Adbrands Daily Update 11th Jun 2019: Amazon was named King of the Castle for the first time in the latest annual Brandz ranking of the World's Most Valuable Brands from WPP's Kantar. A 52% increase lifted the etailer's estimated valuation to $316bn, pushing past three-year champion Google and 2015 leader Apple, who took 3rd and 2nd place respectively. Microsoft held steady at #4 while Visa replaced Tencent in 5th place. The only new entry among the top 50 was Chanel, straight in at #31. Biggest risers were Instagram, Lululemon and Netflix.

Adbrands Daily Update 6th Jun 2019: Google announced the acquisition of Looker Data Sciences, which makes software for corporate analytics and business intelligence, for $2.6bn. It is the search giant's 4th biggest purchase of all time by price (behind Motorola, Nest and DoubleClick) but the most significant to-date for its Google Cloud division, which hopes to narrow the currently vast gulf that separates it from cloud computing leaders Amazon and Microsoft. Analysts estimate revenues of around $6.3bn for Google Cloud in 2018, around a quarter of the sum Amazon's AWS division generated.

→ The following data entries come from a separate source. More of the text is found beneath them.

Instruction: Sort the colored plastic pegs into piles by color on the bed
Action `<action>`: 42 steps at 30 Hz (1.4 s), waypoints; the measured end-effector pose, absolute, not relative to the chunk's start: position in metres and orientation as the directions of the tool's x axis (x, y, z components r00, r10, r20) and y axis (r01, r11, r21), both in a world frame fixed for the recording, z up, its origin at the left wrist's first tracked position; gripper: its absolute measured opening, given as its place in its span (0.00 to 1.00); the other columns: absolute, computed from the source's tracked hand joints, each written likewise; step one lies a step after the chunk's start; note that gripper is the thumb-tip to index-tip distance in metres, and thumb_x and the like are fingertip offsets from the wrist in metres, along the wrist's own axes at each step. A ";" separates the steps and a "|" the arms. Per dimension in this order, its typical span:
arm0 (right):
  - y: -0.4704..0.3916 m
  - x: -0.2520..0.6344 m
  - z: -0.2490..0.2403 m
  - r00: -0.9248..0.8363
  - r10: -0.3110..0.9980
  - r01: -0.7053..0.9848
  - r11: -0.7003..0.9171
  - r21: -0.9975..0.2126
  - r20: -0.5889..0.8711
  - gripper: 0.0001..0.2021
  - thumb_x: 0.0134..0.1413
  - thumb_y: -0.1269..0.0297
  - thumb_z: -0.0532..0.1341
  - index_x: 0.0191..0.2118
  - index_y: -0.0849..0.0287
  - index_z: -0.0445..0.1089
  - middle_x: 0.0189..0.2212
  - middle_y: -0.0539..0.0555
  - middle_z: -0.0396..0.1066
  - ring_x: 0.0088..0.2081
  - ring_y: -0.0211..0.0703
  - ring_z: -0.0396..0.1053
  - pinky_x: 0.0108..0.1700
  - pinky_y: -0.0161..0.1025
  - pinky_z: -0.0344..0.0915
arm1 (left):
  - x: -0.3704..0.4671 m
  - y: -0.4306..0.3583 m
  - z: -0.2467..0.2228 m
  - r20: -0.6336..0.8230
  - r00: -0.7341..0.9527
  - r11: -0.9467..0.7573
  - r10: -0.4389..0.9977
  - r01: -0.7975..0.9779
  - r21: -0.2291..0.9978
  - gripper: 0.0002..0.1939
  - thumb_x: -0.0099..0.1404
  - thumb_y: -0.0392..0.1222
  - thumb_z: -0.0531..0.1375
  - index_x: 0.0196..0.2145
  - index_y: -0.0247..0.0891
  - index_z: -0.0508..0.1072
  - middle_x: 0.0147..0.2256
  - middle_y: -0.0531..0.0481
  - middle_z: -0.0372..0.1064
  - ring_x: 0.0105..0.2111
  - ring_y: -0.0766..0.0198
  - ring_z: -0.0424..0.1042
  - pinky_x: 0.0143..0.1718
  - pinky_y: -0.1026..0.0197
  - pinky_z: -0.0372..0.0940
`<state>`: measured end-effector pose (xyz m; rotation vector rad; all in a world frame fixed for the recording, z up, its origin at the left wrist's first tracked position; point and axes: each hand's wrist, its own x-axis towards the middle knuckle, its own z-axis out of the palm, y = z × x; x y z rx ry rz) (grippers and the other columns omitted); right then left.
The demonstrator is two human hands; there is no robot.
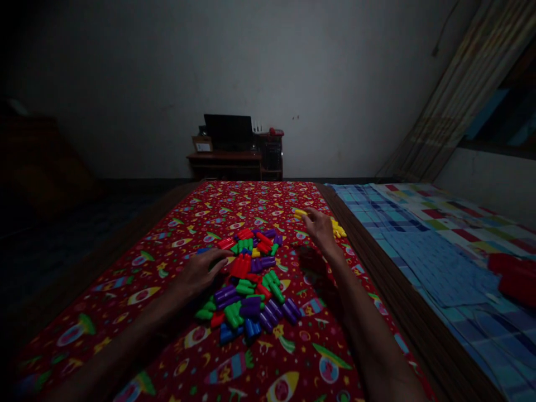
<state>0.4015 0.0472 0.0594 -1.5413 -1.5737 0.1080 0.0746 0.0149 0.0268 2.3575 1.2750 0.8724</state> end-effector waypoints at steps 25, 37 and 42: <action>0.052 0.390 0.039 0.002 0.857 0.894 0.229 -0.385 0.515 0.13 0.57 0.67 0.53 0.38 0.61 0.75 0.34 0.56 0.75 0.33 0.41 0.69 0.36 0.35 0.61 | 0.035 0.050 -0.007 0.461 0.129 -0.408 0.878 0.705 0.580 0.21 0.65 0.50 0.45 0.39 0.38 0.74 0.42 0.44 0.75 0.43 0.57 0.73 0.48 0.55 0.67; 0.027 0.292 0.015 -0.515 0.817 0.845 0.534 -0.005 0.258 0.11 0.61 0.69 0.51 0.44 0.59 0.69 0.47 0.62 0.66 0.48 0.52 0.58 0.46 0.48 0.59 | 0.031 0.052 -0.011 0.445 0.087 -0.371 0.891 0.702 0.607 0.22 0.65 0.51 0.45 0.38 0.36 0.74 0.40 0.44 0.76 0.40 0.57 0.74 0.45 0.57 0.68; 0.026 0.299 0.011 -0.458 0.824 0.852 0.514 -0.101 0.333 0.09 0.59 0.63 0.56 0.40 0.60 0.70 0.50 0.63 0.66 0.49 0.52 0.58 0.50 0.51 0.59 | 0.030 0.052 -0.010 0.459 0.126 -0.398 0.879 0.724 0.563 0.22 0.65 0.50 0.45 0.38 0.36 0.74 0.39 0.43 0.75 0.39 0.57 0.74 0.44 0.57 0.68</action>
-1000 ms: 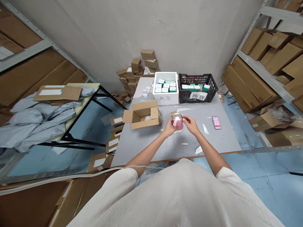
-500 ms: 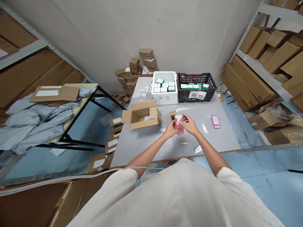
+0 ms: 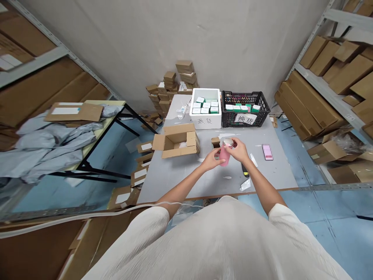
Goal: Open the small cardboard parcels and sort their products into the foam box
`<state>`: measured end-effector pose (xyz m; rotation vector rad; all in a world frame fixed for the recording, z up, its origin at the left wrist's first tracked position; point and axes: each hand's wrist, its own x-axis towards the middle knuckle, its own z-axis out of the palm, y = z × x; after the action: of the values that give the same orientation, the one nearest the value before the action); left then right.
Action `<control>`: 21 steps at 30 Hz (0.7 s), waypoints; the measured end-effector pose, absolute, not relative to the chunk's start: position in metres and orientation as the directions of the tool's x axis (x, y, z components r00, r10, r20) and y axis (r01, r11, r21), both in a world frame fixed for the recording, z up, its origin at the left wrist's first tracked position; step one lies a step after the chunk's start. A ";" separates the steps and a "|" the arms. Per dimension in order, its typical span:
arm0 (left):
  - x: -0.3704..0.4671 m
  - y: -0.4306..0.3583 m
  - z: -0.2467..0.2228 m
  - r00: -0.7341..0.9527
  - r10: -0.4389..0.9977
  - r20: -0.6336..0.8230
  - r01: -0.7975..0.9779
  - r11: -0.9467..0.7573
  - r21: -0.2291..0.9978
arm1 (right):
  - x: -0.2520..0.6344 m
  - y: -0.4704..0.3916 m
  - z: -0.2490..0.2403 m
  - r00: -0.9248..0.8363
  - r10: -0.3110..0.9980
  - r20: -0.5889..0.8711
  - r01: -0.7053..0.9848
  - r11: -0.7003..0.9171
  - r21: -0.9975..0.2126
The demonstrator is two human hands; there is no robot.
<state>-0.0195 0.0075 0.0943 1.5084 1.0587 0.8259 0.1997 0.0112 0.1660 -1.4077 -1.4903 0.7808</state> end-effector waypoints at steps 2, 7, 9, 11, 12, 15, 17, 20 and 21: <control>-0.028 0.017 0.084 0.319 0.947 -0.041 0.214 -0.030 0.976 | 0.206 0.020 0.172 0.137 0.968 0.210 0.406 0.139 -0.903; -0.050 0.033 0.065 0.104 0.990 -0.094 0.432 0.040 0.901 | 0.211 0.040 0.173 0.248 0.933 0.261 0.397 0.148 -0.906; -0.054 0.036 0.064 0.089 0.992 -0.094 0.482 0.039 0.875 | 0.206 0.048 0.167 0.257 0.930 0.263 0.389 0.150 -0.909; -0.055 0.038 0.064 0.108 0.990 -0.087 0.512 0.020 0.859 | 0.197 0.055 0.160 0.269 0.930 0.250 0.383 0.134 -0.914; -0.055 0.037 0.064 0.120 0.989 -0.086 0.521 0.010 0.853 | 0.192 0.058 0.157 0.278 0.931 0.238 0.378 0.121 -0.918; -0.053 0.035 0.064 0.156 0.984 -0.091 0.518 -0.003 0.856 | 0.178 0.064 0.147 0.301 0.935 0.187 0.359 0.071 -0.931; -0.053 0.033 0.062 0.175 0.980 -0.098 0.503 -0.004 0.864 | 0.173 0.066 0.140 0.302 0.941 0.152 0.349 0.039 -0.936; -0.054 0.030 0.062 0.203 0.974 -0.102 0.488 -0.011 0.873 | 0.168 0.068 0.127 0.272 0.954 0.127 0.358 0.022 -0.933; -0.055 0.029 0.062 0.212 0.972 -0.104 0.481 -0.011 0.877 | 0.167 0.069 0.123 0.254 0.959 0.128 0.369 0.026 -0.929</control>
<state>-0.0550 0.0289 0.0617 1.6254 1.3942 0.7167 0.1667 0.0687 0.1227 -1.5287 -1.2891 0.7437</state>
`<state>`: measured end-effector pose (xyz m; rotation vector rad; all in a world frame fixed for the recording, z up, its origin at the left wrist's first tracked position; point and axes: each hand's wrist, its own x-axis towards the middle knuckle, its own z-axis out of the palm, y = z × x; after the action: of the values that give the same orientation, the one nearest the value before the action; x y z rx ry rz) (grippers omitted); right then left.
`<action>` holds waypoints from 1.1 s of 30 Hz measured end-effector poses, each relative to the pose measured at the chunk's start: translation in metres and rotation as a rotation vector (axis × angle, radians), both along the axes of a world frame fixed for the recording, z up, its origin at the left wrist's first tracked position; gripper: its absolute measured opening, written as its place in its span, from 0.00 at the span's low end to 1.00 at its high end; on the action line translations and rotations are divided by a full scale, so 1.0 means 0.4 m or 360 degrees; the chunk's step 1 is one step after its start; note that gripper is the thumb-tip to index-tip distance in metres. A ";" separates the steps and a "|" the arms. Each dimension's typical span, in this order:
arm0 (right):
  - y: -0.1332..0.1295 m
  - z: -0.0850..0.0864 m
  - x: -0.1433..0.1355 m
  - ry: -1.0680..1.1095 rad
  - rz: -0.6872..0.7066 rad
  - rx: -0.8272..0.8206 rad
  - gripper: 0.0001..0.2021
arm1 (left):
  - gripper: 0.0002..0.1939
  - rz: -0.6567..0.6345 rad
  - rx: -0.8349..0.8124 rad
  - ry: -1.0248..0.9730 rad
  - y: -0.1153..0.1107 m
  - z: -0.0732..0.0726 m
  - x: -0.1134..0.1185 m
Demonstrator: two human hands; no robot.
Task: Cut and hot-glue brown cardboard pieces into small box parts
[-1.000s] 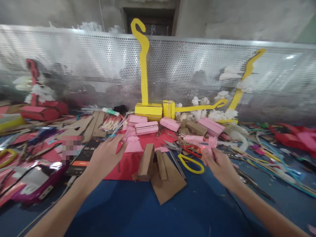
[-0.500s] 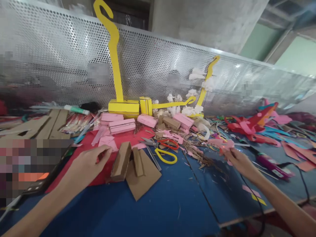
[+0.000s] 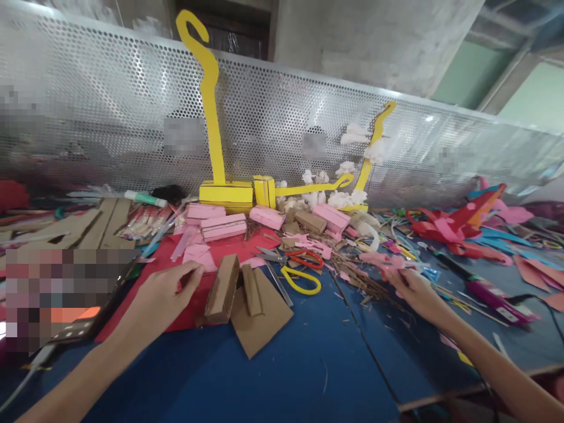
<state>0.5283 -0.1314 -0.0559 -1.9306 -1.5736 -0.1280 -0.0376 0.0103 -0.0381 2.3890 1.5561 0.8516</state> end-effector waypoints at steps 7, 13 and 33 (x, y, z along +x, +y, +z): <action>-0.055 0.025 -0.010 -0.0013 0.0001 -0.0101 0.15 | 0.25 -0.0072 -0.0157 -0.0248 -0.007 0.014 0.009; -0.172 0.036 -0.137 -0.0143 -0.0400 0.0250 0.17 | 0.26 -0.0269 -0.0430 -0.0390 0.005 0.041 0.041; 0.199 0.089 -0.754 -0.0067 0.0876 -0.0507 0.11 | 0.38 -0.0402 -0.0843 -0.0398 0.006 0.056 0.086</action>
<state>0.2267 -0.0516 -0.0201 -1.6424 -2.1969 0.3332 -0.0031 0.0127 -0.0158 1.9544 1.1701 0.5685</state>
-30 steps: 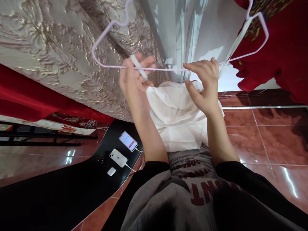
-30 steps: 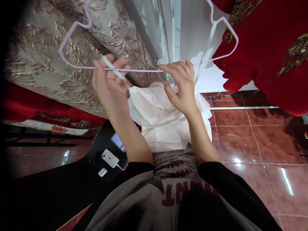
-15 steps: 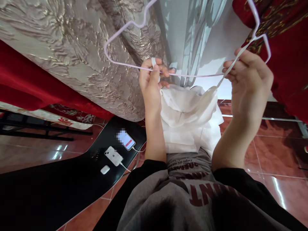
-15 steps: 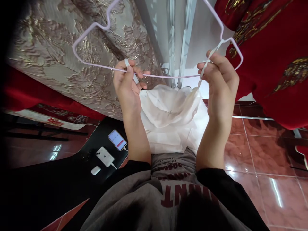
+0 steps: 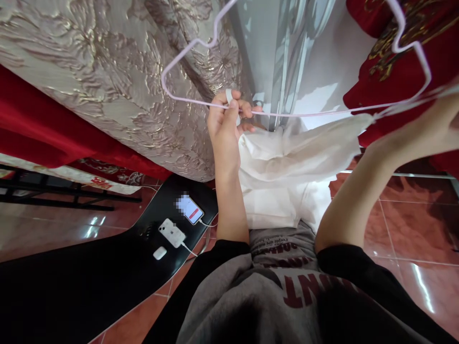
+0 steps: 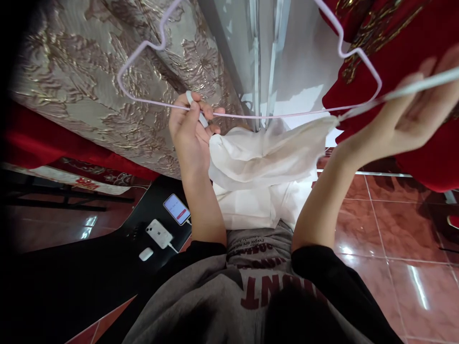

Adbrands Daily Update 21st May 2019: The most serious blow to-date to Huawei from its battle with the US government is Google's announcement that it will block the company from receiving new versions of the full Android operating system, used in virtually all its handsets. That follows on from the government's addition of Huawei to its "Entity List" ban, prohibiting US companies from selling technology to the Chinese business without a specific license. Current users will not be affected, but Huwaei will potentially be banned from using the full version of the next "Q" iteration of Android, due in August. The company will still be able to use the simplified open source version. Shortly after Google's announcement, the government issued a temporary reprieve to allow US companies more time to arrange their affairs but the ban is still expected to come into force by mid-summer. Several other companies have subsequently joined Google in boycott including Intel, ARM, Qualcomm and Panasonic.